Pergolesi's "Fac ut ardeat" and XI Lust

Unfortunately one of my least discussed topics on here is music. That's possibly because I do so much music in life that it's nice to have a space to write stuff in that doesn't necessarily have to do with it. But today I'm going to just direct you on the path of some really amazing stuff I've just found that I think really speaks to arcanum XI Lust.


Admittedly that's sort of an awkward picture to have frozen, but ignore that and listen to at least some of it. This is a performance of Pergolesi's Stabat Mater, a lovely Italian Baroque setting of a famous Marian devotional prayer, as performed by Les Talens Lyriques, soprano Sabina Puertolas, and mezzo-soprano Vivica Genaux. The whole thing is really quite amazing, but particularly great is about 18:26 minutes in when the "Fac ut ardeat" starts.

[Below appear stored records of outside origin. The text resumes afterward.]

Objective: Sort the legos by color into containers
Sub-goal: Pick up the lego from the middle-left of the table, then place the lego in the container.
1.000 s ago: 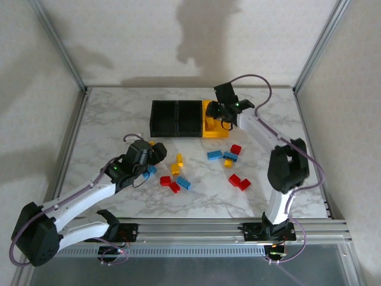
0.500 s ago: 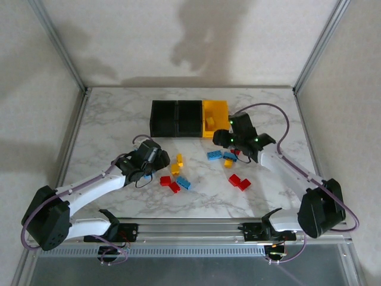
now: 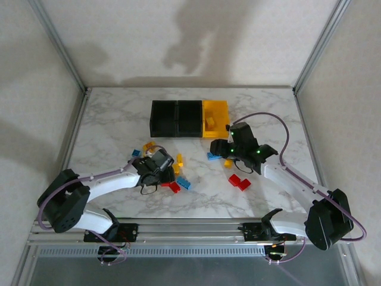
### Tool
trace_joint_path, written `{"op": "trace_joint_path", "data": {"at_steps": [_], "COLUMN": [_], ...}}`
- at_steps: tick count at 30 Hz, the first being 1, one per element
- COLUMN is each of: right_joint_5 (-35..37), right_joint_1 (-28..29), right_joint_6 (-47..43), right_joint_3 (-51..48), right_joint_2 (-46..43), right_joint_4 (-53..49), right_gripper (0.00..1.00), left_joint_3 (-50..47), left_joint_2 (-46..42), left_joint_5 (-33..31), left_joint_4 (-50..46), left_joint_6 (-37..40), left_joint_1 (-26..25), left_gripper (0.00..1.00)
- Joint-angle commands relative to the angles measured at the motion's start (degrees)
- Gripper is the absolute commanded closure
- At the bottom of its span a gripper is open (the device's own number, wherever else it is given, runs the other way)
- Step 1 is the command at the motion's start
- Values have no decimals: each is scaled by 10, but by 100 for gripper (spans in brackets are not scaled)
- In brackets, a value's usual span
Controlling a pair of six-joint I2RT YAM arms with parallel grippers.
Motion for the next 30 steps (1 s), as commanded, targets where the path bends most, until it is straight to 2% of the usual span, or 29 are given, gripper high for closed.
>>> {"op": "trace_joint_path", "data": {"at_steps": [1, 4, 11, 15, 19, 25, 30], "right_joint_5": [-1, -1, -1, -11, -48, -118, -118], "right_joint_1": [5, 5, 6, 9, 11, 13, 13], "right_joint_6": [9, 12, 17, 17, 13, 20, 36], "right_joint_3": [-14, -18, -26, -33, -49, -84, -103], "right_joint_2": [-11, -13, -14, -25, -45, -76, -108], "right_joint_4": [6, 11, 14, 15, 34, 78, 92], "right_gripper": [45, 46, 46, 46, 46, 46, 41], "left_joint_3": [19, 23, 39, 69, 110, 189, 273], "left_joint_2": [17, 37, 41, 26, 15, 32, 80], "left_joint_5": [-2, -8, -27, -55, -75, -73, -53], "left_joint_4": [-18, -16, -35, -67, -87, -85, -72], "left_joint_6": [11, 11, 19, 33, 47, 79, 111], "left_joint_1": [-15, -20, -23, -22, -17, 13, 40], "left_gripper": [28, 30, 55, 64, 66, 67, 68]}}
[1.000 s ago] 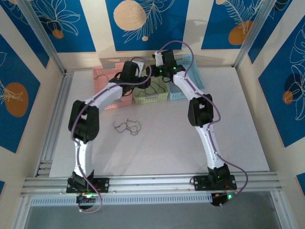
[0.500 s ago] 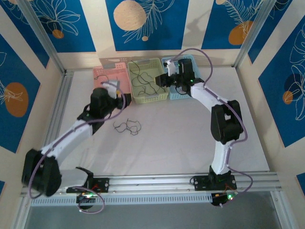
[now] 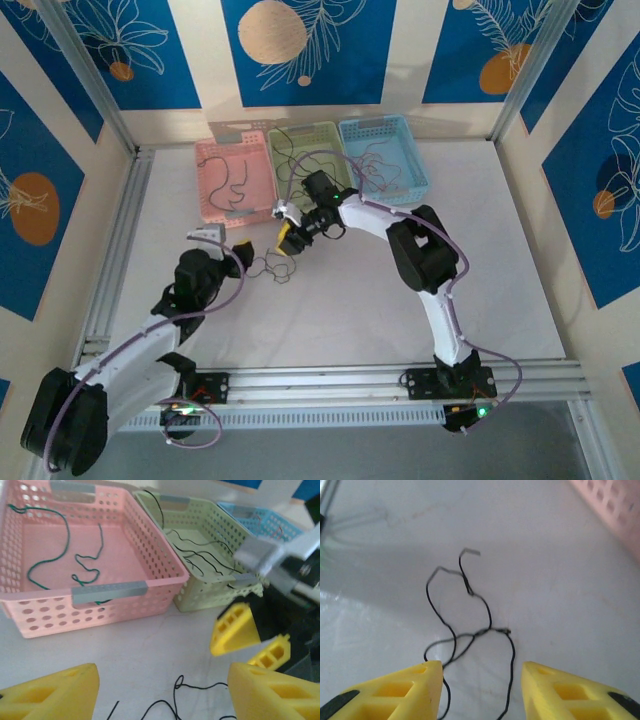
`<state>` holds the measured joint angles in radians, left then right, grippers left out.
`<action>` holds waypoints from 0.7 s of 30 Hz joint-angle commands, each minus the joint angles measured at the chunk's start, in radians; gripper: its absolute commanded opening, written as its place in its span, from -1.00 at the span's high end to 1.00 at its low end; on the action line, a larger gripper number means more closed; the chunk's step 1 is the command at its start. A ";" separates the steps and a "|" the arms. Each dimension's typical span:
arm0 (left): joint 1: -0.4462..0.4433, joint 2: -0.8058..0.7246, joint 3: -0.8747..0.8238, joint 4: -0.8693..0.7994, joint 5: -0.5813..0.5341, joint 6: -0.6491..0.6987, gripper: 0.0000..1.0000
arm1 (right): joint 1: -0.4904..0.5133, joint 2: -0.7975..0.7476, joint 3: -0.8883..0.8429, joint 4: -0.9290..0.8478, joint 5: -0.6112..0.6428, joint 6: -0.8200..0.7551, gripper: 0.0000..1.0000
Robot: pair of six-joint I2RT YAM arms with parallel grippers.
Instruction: Untangle the cables
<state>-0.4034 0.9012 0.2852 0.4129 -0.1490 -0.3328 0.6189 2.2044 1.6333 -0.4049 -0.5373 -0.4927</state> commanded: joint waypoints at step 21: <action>0.011 -0.025 -0.075 0.126 -0.073 -0.014 -0.43 | 0.002 0.119 0.171 -0.326 0.086 -0.116 0.12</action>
<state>-0.4030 0.8783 0.2211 0.4946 -0.2111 -0.3355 0.6102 2.3013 1.7615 -0.6582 -0.4431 -0.5777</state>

The Stabat Mater, by the way, is an old Marian devotional prayer that's actually quite a long poem. It describes various aspects of the Passion from the perspective of the Virgin Mother, and petitions the Virgin to allow the supplicant to feel the same sorrow as she did in her beholding of the Passion. The Virgin's grief is an expression of her ardent love for her Son, and so in asking for grief the supplicant is really asking for greater love of Christ.

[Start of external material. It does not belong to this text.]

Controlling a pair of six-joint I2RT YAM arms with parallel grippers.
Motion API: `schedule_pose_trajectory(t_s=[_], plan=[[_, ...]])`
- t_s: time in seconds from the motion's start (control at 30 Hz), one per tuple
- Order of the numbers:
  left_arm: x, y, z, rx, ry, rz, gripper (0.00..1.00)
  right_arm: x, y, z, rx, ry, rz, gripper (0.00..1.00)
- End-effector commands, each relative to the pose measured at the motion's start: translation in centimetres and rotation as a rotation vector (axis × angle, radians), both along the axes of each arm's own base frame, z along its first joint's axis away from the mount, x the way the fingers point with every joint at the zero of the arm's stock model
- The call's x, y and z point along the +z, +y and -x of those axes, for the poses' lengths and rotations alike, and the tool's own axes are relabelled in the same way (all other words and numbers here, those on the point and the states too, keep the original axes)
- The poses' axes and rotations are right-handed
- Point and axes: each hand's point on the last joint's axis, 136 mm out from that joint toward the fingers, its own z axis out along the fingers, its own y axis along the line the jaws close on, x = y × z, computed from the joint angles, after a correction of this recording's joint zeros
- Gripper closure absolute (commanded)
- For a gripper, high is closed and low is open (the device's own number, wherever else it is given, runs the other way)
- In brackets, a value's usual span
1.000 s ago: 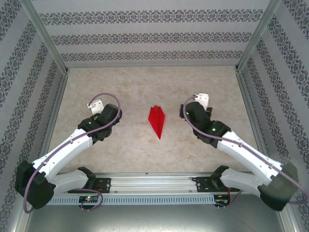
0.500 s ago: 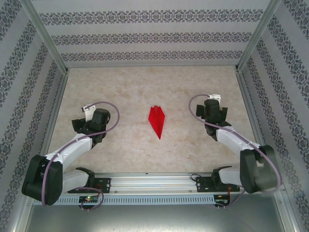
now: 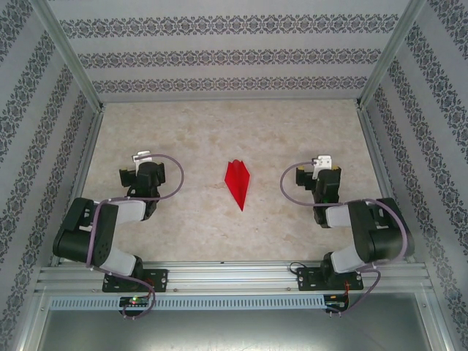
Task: Fold a paper plane with a square sheet of paper (pick it up from the middle)
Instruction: Reset both arms
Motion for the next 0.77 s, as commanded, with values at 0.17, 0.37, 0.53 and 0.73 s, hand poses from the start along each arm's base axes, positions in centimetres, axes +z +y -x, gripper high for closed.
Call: schedule_pose_trajectory(t_s=[0.17,0.37,0.53,0.73], plan=[[-0.5,-1.4,-1.6,-0.194,-0.075,0.137,0.0,2.3,-1.9,-1.5,-0.111,-0.071,-0.049,0.02],[-0.4,-1.0,-1.8,-0.186,-0.093,0.142,0.0,3.5,-2.2,-2.1,-0.133,-0.108,-0.05,0.02],[-0.3,-1.4,-2.0,-0.217,-0.089,0.145,0.0,3.5,-2.0,-2.1,-0.132,-0.104,-0.037,0.02],[-0.3,-1.4,-2.0,-0.217,-0.09,0.144,0.0,3.5,-1.9,-2.1,-0.125,-0.107,-0.044,0.02]])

The full text of the "Fac ut ardeat" is brief, just a stanza of the whole poem.

Fac, ut ardeat cor meum

in amando Christum Deum
ut sibi complaceam.


Which means essentially, "Make my heart to burn in the love of Christ the Lord as you did." As you'll notice, Pergolesi's setting of this portion is incredibly feisty, contrapuntally intricate, and rhythmically unrelenting. He certainly captures the sense of burning and fire here, as well as the passionate sense of urgency in that feeling of crushing sorrow born out of ecstatic love. The competitive ascent up the scale by the overreaching of one voice over the other also conveys not only virtuosity but that sense of ecstatic, practically orgasmic love. I would argue that the chromatic descents down the scale near the end of the movement also represent death (as descending chromatic 4ths usually did in the Baroque era), and the in the Renaissance Italian poets began using death as a metaphor for orgasm. There are many Italian poems from the 16th and 17th centuries that say something to the effect of, "O, that I would die 1,000 times a day, etc." So the placement of descending chromatic 4ths here really is quite significant. This is a passionate representation of divine love as experienced through sexual energy and release. 

This movement for me is entirely about Arcanum XI Lust. Lust isn't just passion or desire, it's about the kind of ecstatic, transcendent love one can experience for Divinity. Those moments are sort of indescribable. It usually feels like my heart is radiating warmth and joy mixed with reverence. Sometimes I feel transported somewhere else, sometimes I can't stop smiling, it's always beautiful no matter what. And it's that energy that can be channeled in various ways in a magickal sense. When harnessed in the proper way that same sexual love for God can be used for prayer and ritual. 

All that being said, I thought this piece captured XI Lust for me. Maybe you agree? Let me know!